__TRY IT__
In the listing below, the lines from the first through the one with "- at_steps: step" are to be copied word for word.

__DATASET RECORDS__
- - - - - - -

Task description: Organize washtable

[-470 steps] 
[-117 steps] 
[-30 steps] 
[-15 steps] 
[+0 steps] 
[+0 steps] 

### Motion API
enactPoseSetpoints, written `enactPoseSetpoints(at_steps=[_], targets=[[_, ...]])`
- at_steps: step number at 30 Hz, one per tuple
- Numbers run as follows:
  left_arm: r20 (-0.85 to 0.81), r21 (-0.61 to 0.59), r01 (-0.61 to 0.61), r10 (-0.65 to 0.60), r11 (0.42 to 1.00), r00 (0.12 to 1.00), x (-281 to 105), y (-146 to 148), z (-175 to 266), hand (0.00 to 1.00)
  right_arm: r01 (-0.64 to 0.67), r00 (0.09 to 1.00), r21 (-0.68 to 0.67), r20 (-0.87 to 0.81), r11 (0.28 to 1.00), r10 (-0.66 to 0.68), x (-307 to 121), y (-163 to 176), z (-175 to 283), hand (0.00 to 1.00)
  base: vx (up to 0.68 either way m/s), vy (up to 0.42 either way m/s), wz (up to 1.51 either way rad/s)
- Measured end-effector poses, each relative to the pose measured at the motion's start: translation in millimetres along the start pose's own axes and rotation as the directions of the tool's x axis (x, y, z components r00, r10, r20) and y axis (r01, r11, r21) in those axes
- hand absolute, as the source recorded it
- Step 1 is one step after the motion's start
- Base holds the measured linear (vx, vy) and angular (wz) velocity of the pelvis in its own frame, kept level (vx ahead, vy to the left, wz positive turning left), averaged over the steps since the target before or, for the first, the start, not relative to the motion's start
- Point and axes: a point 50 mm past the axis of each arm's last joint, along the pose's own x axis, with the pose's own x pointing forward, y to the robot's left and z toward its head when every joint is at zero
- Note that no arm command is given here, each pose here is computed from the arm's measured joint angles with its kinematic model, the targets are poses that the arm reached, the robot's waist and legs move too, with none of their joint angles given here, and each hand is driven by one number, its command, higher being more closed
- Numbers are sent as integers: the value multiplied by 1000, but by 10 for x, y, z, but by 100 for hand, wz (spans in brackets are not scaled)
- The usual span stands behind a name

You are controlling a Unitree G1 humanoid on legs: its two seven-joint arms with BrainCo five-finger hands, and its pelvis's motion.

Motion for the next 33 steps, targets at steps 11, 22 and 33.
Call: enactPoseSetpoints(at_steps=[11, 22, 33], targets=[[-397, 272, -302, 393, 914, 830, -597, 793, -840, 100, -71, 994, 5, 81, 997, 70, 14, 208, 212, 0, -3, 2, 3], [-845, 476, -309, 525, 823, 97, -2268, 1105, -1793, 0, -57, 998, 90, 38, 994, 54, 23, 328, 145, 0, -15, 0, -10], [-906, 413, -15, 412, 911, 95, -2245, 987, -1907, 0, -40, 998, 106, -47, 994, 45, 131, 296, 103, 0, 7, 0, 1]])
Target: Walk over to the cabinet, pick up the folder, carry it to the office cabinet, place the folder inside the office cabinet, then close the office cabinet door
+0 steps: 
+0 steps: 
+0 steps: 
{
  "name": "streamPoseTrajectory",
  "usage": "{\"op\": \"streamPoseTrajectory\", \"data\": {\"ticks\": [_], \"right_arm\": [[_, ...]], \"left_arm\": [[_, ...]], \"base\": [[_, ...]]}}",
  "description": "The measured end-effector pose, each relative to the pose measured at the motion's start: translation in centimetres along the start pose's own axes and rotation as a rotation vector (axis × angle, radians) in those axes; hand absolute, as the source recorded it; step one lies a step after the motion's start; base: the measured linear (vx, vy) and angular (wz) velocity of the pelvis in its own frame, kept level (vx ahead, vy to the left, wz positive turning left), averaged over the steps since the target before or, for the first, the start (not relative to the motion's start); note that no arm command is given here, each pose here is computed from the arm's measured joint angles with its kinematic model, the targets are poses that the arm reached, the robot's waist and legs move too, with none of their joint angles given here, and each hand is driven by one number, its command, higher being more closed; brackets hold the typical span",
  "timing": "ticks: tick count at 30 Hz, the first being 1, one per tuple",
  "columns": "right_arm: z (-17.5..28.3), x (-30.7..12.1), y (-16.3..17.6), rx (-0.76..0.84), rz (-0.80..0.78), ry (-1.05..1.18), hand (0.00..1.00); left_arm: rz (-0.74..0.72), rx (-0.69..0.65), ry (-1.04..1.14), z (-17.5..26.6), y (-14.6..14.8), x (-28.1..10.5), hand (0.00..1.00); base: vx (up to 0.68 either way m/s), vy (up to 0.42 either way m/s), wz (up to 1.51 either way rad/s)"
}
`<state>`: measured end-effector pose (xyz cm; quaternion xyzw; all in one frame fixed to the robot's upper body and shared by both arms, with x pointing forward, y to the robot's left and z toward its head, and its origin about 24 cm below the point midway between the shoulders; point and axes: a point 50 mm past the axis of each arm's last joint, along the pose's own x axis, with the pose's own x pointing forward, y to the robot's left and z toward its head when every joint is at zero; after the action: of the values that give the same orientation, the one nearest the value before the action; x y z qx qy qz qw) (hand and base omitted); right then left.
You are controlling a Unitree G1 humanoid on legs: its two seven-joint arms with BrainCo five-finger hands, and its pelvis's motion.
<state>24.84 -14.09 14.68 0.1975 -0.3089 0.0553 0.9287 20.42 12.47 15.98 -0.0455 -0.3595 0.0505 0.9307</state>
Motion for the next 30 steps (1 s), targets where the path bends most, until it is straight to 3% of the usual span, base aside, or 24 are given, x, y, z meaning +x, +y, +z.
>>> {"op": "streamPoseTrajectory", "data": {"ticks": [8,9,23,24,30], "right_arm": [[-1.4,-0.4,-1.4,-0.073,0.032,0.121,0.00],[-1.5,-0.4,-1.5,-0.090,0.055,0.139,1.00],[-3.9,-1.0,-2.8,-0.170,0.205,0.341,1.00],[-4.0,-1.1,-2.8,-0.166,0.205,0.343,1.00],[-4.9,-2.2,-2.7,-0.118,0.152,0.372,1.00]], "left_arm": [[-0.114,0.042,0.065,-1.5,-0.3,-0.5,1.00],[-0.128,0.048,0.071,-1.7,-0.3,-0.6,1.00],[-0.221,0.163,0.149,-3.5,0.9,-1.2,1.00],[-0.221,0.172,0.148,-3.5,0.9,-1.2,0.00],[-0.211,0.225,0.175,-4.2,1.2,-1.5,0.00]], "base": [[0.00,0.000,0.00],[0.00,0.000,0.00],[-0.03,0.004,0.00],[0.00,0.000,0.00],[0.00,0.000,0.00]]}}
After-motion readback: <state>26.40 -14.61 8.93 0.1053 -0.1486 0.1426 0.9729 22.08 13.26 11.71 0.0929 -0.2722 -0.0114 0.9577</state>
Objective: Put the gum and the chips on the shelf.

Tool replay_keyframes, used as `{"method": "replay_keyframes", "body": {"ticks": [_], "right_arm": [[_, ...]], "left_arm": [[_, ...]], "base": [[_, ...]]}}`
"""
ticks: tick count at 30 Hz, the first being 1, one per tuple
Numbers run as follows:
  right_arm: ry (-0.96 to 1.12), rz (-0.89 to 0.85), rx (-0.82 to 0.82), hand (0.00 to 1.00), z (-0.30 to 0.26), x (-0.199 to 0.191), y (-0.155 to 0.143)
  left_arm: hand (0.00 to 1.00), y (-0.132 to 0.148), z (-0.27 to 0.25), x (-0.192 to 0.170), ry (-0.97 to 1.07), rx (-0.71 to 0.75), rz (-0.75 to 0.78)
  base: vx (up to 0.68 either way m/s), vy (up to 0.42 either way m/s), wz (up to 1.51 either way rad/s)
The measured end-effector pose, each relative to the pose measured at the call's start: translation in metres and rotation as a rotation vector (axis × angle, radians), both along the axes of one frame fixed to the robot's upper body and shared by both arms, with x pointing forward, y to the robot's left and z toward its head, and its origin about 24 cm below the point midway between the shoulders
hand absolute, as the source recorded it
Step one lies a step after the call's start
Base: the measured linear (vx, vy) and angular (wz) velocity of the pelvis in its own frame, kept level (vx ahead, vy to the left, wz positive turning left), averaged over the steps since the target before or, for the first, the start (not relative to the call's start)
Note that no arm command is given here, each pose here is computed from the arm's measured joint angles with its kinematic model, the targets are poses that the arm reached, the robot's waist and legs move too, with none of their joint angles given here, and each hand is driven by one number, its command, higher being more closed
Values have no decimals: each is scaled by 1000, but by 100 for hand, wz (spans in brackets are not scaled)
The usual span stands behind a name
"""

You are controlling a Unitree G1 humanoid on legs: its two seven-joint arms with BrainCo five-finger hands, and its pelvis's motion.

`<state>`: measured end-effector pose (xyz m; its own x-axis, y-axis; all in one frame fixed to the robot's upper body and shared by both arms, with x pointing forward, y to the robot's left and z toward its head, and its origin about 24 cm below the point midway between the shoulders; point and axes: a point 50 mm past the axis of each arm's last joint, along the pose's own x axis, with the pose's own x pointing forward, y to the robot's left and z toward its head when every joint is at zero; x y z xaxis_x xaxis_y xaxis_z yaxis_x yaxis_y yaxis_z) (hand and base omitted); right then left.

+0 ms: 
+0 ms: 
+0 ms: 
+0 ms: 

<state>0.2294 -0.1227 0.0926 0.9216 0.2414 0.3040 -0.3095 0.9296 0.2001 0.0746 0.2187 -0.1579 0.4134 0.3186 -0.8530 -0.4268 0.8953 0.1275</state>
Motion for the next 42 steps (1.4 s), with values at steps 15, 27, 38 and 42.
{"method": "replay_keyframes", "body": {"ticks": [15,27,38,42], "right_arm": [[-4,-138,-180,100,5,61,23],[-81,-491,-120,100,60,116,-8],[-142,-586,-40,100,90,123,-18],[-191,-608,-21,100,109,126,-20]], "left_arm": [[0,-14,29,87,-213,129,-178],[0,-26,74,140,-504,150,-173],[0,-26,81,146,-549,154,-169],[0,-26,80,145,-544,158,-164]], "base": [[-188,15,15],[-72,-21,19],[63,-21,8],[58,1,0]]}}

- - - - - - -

__REPLY TO THE TASK__
Task description: Organize washtable

[-470 steps] 
[-117 steps] 
[-30 steps] 
[-15 steps] 
[+0 steps] 
[+0 steps] 

### Motion API
enactPoseSetpoints, written `enactPoseSetpoints(at_steps=[_], targets=[[_, ...]])`
- at_steps: step number at 30 Hz, one per tuple

This answer is now finished.